● **TASK ITEM**: Nothing outside the stretch is wanted. Repeat exactly the lines of the listing below from the one that contains "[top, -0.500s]" through the one that contains "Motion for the", both ends included.

╭─ SOURCE MATERIAL

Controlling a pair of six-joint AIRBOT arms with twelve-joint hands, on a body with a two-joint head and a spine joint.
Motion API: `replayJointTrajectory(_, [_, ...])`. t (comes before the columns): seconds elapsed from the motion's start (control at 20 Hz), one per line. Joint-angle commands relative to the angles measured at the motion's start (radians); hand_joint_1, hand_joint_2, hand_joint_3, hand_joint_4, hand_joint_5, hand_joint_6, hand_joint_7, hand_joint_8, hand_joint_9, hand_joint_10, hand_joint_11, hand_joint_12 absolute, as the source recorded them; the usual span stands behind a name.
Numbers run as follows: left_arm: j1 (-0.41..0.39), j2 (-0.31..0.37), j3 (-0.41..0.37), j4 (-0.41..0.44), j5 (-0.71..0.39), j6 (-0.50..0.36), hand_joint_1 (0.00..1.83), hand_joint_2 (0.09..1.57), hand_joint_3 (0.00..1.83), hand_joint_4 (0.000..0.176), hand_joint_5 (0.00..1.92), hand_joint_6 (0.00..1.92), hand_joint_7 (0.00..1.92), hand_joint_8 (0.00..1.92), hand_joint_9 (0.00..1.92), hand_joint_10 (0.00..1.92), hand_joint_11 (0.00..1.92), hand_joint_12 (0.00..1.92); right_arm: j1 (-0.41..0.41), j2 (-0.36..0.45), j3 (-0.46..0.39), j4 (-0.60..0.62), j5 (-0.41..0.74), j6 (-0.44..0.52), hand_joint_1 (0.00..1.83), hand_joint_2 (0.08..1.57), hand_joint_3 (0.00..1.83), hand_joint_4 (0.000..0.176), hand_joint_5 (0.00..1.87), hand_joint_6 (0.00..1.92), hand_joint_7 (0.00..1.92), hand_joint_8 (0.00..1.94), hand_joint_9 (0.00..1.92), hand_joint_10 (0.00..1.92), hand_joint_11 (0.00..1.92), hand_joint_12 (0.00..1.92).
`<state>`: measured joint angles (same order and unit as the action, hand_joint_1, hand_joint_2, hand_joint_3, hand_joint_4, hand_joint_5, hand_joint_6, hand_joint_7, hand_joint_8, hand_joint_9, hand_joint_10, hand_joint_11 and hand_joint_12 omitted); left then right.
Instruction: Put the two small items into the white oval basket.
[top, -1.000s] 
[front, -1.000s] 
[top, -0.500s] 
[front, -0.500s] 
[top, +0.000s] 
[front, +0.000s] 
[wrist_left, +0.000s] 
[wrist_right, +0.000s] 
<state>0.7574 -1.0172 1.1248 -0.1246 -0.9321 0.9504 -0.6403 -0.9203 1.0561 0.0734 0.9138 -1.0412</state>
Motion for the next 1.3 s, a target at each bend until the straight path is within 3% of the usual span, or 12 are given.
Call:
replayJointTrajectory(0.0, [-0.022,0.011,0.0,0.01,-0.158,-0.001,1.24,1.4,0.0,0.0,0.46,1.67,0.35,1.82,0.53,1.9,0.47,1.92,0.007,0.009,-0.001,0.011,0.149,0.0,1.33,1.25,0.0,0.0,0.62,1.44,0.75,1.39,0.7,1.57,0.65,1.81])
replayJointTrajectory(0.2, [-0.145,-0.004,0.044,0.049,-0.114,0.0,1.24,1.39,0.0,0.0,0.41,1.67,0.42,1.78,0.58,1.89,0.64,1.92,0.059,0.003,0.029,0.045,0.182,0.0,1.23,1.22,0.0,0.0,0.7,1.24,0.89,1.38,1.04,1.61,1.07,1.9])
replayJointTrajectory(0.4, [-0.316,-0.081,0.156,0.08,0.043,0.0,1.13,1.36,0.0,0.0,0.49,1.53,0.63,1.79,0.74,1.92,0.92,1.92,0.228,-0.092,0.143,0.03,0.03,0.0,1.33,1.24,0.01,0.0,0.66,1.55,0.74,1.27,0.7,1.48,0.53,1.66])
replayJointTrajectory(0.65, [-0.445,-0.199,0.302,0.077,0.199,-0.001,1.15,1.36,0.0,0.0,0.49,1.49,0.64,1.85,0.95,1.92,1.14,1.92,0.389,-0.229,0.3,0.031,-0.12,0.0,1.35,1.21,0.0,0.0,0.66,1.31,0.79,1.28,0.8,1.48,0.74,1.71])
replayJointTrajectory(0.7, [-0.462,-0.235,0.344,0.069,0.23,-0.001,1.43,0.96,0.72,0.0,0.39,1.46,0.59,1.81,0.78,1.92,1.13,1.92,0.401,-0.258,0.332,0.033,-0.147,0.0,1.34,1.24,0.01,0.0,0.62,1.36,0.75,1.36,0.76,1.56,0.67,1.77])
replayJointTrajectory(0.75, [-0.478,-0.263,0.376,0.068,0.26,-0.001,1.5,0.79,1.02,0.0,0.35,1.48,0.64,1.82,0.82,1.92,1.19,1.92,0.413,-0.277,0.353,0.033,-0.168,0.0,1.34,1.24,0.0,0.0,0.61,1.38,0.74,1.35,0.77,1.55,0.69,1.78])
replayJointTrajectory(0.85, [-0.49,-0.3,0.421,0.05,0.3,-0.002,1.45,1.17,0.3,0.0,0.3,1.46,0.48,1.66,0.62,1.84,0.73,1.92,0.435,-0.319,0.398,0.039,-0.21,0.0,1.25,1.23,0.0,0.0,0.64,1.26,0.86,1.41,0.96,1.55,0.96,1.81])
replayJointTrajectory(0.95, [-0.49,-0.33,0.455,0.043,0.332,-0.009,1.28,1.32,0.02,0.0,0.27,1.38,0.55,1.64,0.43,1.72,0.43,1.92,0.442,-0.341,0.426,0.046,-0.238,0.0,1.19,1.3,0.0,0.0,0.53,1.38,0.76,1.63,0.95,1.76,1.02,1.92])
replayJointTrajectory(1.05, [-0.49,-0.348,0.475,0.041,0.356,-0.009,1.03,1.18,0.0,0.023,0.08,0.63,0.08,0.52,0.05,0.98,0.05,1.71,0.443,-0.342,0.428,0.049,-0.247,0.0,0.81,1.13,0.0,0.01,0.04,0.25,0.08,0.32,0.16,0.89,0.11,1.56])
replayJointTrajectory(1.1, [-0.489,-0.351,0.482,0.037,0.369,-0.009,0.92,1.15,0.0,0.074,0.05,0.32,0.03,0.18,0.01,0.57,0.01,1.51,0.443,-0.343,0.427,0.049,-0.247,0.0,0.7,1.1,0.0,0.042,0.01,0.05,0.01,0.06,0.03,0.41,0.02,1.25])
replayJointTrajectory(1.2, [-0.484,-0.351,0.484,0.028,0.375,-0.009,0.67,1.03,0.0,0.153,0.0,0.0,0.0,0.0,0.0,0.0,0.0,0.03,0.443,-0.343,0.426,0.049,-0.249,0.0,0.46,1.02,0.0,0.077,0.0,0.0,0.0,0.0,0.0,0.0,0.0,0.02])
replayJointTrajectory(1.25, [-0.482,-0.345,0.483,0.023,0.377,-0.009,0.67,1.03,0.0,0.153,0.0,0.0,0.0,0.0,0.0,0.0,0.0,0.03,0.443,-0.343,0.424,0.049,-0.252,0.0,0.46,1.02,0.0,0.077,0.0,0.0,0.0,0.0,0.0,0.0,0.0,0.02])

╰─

● **ANSWER BELOW**:
[top, -0.500s] 
[front, -0.500s] 
[top, +0.000s] 
[front, +0.000s] 
[wrist_left, +0.000s] 
[wrist_right, +0.000s] 
<state>0.7574 -1.0172 1.1248 -0.1246 -0.9321 0.9504 -0.6403 -0.9203 1.0561 0.0734 0.9138 -1.0412</state>
Motion for the next 1.3 s, a target at each bend until the straight path is within 3% of the usual span, or 12 are given.

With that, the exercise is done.